茵蕤眺望着天空,蓝天上浮着薄薄的云。
她微微闭上眼,道活着真好,能帮着守城的将士做些事,更好。“小妹,姐姐想带她们一道回覃风寨,去个别人都不知晓她们过去的地方。若是愿意妹妹可将这几位妹妹与谷羽她们编成一队。这般来妹妹你麾下也有五十余人,再努力几许妹妹便可做百夫长。”
花翥静思,想着茵蕤的话,想着或许的将来,唇角微微抬起。
目光四顾,硝烟未熄。
蓉县人纷纷打起瞌睡。
林安默白衣银铠上染满了红。他取了头盔、披散着发,风一起,发丝扬起,容貌依旧,引得不少前来送饭的女孩儿目不转睛。
眠舟用过饭,抱着剑在墙角蜷缩成一团。
林渊忽走来花翥面前,眼中赞许意味越重:“小丫头,有些本事。”
“谢将军。我叫花翥。凤翥龙骧的翥。”
“花翥。好名字。”
林渊笑声爽朗。望着城下的士兵,道蓉县也累了。麒州也累了。
“尚且同朝为官,李家便敢这般行事。章容坐那九五之尊之位却行此种蠢事,这乱世真来了。”
食物的香气飘去城楼下。李家的敌军喧闹一片准备下一次攻城。
林渊便召用过饭的蓉县人备战。
花翥问起自己一直好奇的问题:何不用粮食引诱李家军投降?
“那般只会让他们轻看我等,认为我等害怕他们手中的利器。也会让百姓失去信心与勇气。”林渊道。
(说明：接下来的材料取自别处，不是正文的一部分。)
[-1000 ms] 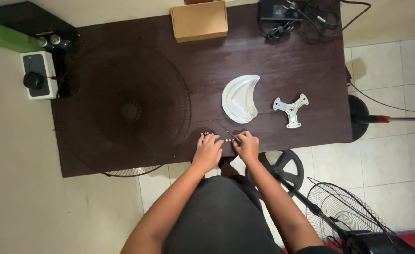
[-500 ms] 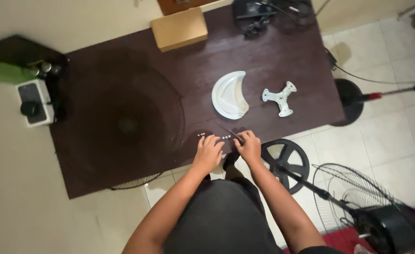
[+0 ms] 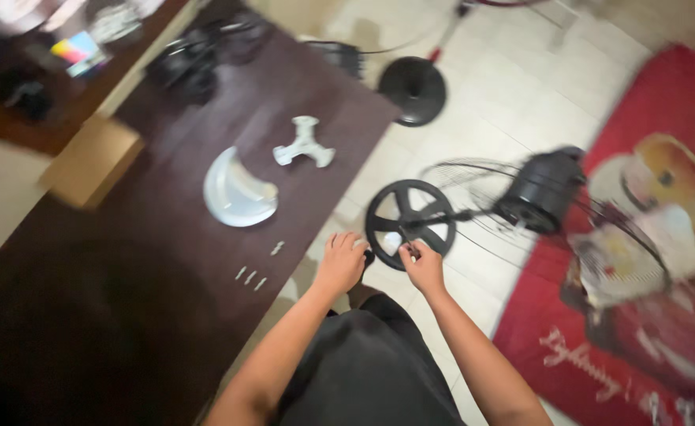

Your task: The person uses a screwdriver to remove screws from the front grille of a standing electric fan, then detaches the grille and places it on a nearby table. The person also removes the fan blade hub and places it on the table.

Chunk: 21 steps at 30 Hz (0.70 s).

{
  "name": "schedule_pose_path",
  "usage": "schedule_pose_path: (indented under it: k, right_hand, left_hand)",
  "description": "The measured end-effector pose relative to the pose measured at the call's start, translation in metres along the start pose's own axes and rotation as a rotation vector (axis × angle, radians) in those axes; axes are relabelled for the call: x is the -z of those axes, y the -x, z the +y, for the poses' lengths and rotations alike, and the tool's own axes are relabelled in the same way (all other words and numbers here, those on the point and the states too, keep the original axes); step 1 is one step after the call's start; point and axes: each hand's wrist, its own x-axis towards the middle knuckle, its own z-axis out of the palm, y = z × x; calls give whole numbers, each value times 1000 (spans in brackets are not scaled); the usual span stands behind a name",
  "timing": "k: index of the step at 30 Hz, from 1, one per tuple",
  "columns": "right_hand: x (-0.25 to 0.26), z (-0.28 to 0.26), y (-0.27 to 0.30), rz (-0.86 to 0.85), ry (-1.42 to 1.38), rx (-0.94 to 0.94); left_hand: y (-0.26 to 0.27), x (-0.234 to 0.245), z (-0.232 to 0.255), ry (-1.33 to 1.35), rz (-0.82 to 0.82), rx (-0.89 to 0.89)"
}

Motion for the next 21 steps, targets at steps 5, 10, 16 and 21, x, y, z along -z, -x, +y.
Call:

况且,不反也就罢了,若已决意要反,便要做得彻彻底底。
不留退路给敌人,也不留退路给自己者——
方有资格一决生死。
花翥静思着林渊的话,愈发握紧手中的长剑。
战局终于有了转机。
一支队伍从北面袭来切入敌军侧翼,搅乱军阵,林安适归来。
被部分敌军制在南端的的林家军也冲破包围杀来。
林渊长舒了一口气,令女子与年幼年老的男子留在城墙上,听从花翥指挥,严防死守,以防散兵游勇寻机爬上城墙。
大声道:“出城!”
那夫子气得脸色发青,终于怒道:“我等男人,如何能听女人的话?”
花翥只将手中的剑丢与那人,笑道既然不满,何不比一场?
那夫子大窘,拂袖离开。
花翥与阮飘飘相视大笑。
阮飘飘给花翥看自己的手,手上已磨得满是血泡。小兰站在一旁心疼呜呜咽咽。
“很疼,心里却很舒服。”阮飘飘望着城楼下。
战局一边倒向林家军、倒向蓉县人。
花翥得了空闲问起阮家与孙家的事。
小兰絮絮叨叨,说今日清晨孙家那老妇人带着自己家、所有女婿家上上下下百余口人在阮家门口闹得天翻地覆。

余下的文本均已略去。